8. 足場材料を用いることなく、支持体上又は底面に細胞が集まるような形状のプレート上で、血管内皮細胞及び／又は血管内皮細胞に分化可能な細胞を含む血管細胞並びに未分化間葉系細胞と生物学的組織とを共培養して、血管系が付与された生物学的組織をin vitroで作製し、該生物学的組織を非ヒト動物に移植し、血管網が構築された組織又は臓器に分化させることを含む、組織又は臓器の作製方法。
9. 足場材料を用いることなく、支持体上又は底面に細胞が集まるような形状のプレート上で、血管内皮細胞及び／又は血管内皮細胞に分化可能な細胞を含む血管細胞並びに未分化間葉系細胞と生物学的組織とを共培養して、血管系が付与された生物学的組織をin vitroで作製し、該生物学的組織を非ヒト動物に移植し、血管網が構築された組織又は臓器に分化させることを含む、組織又は臓器の再生又は機能回復方法。
10. 足場材料を用いることなく、支持体上又は底面に細胞が集まるような形状のプレート上で、血管内皮細胞及び／又は血管内皮細胞に分化可能な細胞を含む血管細胞並びに未分化間葉系細胞と生物学的組織とを共培養して、血管系が付与された生物学的組織をin vitroで作製し、該生物学的組織を非ヒト動物に移植し、血管網が構築された組織又は臓器に分化させることを含む、非ヒトキメラ動物の作製方法。
11. 足場材料を用いることなく、支持体上又は底面に細胞が集まるような形状のプレート上で、血管内皮細胞及び／又は血管内皮細胞に分化可能な細胞を含む血管細胞並びに未分化間葉系細胞と生物学的組織とを共培養して、血管系が付与された生物学的組織をin vitroで作製し、該生物学的組織を用いて、薬剤を評価する方法。
12. 足場材料を用いることなく、支持体上又は底面に細胞が集まるような形状のプレート上で、血管内皮細胞及び／又は血管内皮細胞に分化可能な細胞を含む血管細胞並びに未分化間葉系細胞と生物学的組織とを共培養して、血管系が付与された生物学的組織をin vitroで作製し、該生物学的組織を非ヒト動物に移植し、血管網が構築された組織又は臓器に分化させ、該組織又は臓器を用いて、薬剤を評価する方法。

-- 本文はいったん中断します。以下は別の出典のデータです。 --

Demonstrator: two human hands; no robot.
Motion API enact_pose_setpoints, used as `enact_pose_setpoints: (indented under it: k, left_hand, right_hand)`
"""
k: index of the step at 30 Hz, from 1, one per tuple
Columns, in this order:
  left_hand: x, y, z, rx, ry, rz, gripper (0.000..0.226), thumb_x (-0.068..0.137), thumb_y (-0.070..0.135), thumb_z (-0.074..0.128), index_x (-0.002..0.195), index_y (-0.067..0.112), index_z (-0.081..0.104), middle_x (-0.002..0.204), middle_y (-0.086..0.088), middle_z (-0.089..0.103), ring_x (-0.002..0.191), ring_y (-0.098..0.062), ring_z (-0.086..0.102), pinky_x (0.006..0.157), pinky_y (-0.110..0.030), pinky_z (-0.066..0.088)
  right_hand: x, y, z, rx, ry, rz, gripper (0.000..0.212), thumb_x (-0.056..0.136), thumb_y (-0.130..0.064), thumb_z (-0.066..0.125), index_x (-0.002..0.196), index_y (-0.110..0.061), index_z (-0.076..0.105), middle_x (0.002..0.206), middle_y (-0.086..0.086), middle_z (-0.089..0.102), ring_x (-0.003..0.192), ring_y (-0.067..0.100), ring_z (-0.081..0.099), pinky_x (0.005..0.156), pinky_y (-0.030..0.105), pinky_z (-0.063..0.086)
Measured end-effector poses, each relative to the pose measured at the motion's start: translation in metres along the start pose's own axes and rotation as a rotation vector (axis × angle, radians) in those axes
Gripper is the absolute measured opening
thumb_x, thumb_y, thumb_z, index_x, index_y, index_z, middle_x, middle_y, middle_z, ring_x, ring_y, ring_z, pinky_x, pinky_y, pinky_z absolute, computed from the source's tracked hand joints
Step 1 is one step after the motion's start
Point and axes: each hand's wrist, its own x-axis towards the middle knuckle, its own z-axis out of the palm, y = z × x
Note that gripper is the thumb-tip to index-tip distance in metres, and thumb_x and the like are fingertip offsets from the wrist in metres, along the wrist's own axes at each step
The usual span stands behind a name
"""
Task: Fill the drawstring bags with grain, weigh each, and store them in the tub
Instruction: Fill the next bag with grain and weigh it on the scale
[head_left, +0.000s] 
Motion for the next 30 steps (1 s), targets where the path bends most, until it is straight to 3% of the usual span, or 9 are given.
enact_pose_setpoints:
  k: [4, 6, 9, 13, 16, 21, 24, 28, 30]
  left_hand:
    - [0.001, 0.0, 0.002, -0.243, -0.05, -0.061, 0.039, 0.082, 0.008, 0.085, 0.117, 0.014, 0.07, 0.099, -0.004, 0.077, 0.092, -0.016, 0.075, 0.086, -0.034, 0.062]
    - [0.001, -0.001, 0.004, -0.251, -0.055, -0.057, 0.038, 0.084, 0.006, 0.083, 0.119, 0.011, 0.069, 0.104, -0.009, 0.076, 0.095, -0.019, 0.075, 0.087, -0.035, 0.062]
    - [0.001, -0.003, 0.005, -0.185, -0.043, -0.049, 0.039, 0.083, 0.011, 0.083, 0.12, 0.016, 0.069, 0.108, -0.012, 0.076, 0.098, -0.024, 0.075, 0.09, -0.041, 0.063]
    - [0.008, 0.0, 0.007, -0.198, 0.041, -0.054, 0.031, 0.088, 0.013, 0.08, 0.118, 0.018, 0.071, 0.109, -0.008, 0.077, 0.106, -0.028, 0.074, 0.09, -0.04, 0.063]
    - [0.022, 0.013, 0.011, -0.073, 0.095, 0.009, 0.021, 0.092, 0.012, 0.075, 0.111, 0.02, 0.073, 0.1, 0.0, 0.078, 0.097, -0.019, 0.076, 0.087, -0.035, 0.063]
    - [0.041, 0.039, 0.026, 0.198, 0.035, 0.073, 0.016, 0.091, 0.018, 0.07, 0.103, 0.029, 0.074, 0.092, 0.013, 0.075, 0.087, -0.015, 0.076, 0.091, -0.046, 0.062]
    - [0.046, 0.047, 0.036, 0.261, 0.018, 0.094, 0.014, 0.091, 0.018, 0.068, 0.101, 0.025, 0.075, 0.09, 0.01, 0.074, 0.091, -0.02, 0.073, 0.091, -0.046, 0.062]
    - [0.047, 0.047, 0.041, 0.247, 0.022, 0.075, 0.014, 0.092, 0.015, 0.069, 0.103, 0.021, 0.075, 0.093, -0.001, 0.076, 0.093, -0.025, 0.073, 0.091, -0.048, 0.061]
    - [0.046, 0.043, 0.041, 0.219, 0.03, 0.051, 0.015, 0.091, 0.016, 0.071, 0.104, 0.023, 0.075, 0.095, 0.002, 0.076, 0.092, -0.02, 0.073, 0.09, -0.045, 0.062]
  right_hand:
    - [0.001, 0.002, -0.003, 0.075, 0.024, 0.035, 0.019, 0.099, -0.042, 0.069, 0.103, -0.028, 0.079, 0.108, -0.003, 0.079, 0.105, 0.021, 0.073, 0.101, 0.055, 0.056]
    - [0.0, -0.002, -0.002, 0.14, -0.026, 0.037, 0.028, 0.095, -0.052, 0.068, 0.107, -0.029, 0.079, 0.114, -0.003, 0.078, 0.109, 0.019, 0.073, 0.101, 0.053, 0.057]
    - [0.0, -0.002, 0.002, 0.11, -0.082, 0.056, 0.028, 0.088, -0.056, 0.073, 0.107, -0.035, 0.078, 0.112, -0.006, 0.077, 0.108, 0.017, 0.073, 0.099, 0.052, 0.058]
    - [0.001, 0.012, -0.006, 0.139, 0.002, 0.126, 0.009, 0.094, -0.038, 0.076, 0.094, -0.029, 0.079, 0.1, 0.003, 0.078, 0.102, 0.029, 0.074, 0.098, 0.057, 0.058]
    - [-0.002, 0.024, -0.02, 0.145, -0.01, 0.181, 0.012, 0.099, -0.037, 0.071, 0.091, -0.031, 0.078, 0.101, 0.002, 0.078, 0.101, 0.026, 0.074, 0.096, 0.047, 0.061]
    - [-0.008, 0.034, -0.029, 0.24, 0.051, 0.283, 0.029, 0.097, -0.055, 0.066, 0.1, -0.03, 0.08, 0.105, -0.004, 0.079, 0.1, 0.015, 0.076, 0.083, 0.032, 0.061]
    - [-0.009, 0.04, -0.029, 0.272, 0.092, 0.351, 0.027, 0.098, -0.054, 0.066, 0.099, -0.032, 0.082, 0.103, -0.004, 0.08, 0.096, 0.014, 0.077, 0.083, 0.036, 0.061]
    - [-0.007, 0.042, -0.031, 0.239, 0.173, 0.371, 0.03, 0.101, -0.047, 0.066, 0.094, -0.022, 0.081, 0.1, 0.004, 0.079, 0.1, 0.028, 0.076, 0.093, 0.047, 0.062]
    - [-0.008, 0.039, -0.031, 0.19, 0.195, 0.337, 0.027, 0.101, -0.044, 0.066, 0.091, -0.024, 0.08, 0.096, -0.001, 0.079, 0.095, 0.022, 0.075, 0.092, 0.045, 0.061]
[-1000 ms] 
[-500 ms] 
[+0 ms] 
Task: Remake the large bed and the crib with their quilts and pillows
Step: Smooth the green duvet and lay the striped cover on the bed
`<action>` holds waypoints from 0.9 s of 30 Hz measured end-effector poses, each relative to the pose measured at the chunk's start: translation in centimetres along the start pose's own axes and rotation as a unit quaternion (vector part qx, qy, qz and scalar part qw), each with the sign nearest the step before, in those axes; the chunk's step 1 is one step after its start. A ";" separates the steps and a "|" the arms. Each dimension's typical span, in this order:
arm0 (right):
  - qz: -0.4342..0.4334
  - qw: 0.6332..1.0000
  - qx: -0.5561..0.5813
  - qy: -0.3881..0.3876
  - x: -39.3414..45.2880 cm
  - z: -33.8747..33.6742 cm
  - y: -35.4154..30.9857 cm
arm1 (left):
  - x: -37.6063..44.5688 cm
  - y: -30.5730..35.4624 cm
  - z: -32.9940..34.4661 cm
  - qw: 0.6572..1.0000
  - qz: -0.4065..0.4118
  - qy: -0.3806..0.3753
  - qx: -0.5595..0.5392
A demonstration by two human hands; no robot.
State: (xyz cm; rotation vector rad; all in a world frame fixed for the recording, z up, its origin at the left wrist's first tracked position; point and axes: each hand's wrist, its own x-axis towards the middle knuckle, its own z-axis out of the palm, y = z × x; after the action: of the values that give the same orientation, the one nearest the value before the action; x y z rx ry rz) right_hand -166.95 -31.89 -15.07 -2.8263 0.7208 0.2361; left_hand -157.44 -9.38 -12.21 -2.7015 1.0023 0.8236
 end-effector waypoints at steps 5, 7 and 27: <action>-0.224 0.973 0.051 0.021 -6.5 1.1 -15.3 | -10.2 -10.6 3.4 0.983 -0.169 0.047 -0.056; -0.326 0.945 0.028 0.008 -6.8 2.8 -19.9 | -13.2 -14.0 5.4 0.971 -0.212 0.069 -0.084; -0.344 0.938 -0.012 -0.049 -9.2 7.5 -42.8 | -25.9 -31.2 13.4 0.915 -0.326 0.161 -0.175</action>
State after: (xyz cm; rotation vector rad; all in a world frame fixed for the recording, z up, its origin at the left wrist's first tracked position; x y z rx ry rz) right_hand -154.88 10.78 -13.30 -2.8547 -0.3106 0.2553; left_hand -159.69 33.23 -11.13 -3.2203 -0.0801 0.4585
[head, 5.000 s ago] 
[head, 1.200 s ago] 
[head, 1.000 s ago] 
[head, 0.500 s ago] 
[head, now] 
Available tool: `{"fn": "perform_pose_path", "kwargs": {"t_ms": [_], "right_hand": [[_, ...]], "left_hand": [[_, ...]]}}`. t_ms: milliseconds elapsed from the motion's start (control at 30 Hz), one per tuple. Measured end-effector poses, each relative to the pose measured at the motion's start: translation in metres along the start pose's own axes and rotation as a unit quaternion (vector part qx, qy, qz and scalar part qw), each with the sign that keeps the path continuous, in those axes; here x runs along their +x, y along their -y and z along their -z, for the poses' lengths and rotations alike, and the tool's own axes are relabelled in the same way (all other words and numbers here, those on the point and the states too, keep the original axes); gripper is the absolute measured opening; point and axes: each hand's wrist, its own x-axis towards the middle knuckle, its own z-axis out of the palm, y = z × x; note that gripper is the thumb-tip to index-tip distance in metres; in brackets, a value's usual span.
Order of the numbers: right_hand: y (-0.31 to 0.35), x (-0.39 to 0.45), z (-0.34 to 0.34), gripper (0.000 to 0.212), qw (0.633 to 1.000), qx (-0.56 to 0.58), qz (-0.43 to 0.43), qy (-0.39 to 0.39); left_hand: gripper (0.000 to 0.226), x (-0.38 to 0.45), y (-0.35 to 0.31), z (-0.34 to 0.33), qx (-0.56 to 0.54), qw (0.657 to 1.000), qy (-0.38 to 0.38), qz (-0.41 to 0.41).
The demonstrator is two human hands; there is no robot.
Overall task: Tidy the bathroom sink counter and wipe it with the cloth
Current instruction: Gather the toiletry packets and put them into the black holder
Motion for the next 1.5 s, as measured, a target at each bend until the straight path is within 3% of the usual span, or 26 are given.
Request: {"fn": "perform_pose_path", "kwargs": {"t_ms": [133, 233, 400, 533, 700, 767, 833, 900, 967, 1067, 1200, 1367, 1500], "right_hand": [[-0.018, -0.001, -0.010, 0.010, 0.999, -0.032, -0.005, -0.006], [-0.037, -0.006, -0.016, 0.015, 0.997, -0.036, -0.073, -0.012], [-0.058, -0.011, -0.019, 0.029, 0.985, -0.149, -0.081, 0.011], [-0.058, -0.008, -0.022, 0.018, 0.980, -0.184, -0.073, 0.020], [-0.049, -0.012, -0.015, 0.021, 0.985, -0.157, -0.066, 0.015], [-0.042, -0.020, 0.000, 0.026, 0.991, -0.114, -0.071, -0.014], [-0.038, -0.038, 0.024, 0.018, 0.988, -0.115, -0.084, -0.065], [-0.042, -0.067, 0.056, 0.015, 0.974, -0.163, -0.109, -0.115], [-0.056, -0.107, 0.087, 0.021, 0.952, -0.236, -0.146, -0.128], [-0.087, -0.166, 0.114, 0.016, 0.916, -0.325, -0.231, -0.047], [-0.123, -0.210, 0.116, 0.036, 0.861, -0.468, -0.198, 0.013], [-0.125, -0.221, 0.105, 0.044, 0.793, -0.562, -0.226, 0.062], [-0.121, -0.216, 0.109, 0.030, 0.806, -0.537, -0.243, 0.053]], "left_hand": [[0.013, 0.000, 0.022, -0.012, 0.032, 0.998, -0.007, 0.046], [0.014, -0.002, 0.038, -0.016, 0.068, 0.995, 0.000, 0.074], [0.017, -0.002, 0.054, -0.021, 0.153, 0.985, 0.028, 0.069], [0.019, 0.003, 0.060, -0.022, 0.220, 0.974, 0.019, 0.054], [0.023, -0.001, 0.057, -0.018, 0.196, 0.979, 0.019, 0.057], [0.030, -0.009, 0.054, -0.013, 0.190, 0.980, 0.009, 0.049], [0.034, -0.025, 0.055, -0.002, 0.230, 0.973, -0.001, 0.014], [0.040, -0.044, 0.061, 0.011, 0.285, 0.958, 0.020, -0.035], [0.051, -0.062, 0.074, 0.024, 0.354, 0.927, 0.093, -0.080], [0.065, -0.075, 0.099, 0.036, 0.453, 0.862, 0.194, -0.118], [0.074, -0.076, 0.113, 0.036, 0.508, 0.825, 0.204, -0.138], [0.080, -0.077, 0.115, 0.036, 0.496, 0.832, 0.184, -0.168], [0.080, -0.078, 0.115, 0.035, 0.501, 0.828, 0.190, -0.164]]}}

13. 足場材料を用いることなく、支持体上又は底面に細胞が集まるような形状のプレート上で、血管内皮細胞及び／又は血管内皮細胞に分化可能な細胞を含む血管細胞並びに未分化間葉系細胞と生物学的組織とを共培養して、血管系が付与された生物学的組織をin vitroで作製し、該生物学的組織を非ヒト動物に移植し、血管網が構築された組織又は臓器に分化させて、非ヒトキメラ動物を作製し、該非ヒトキメラ動物を用いて、薬剤を評価する方法。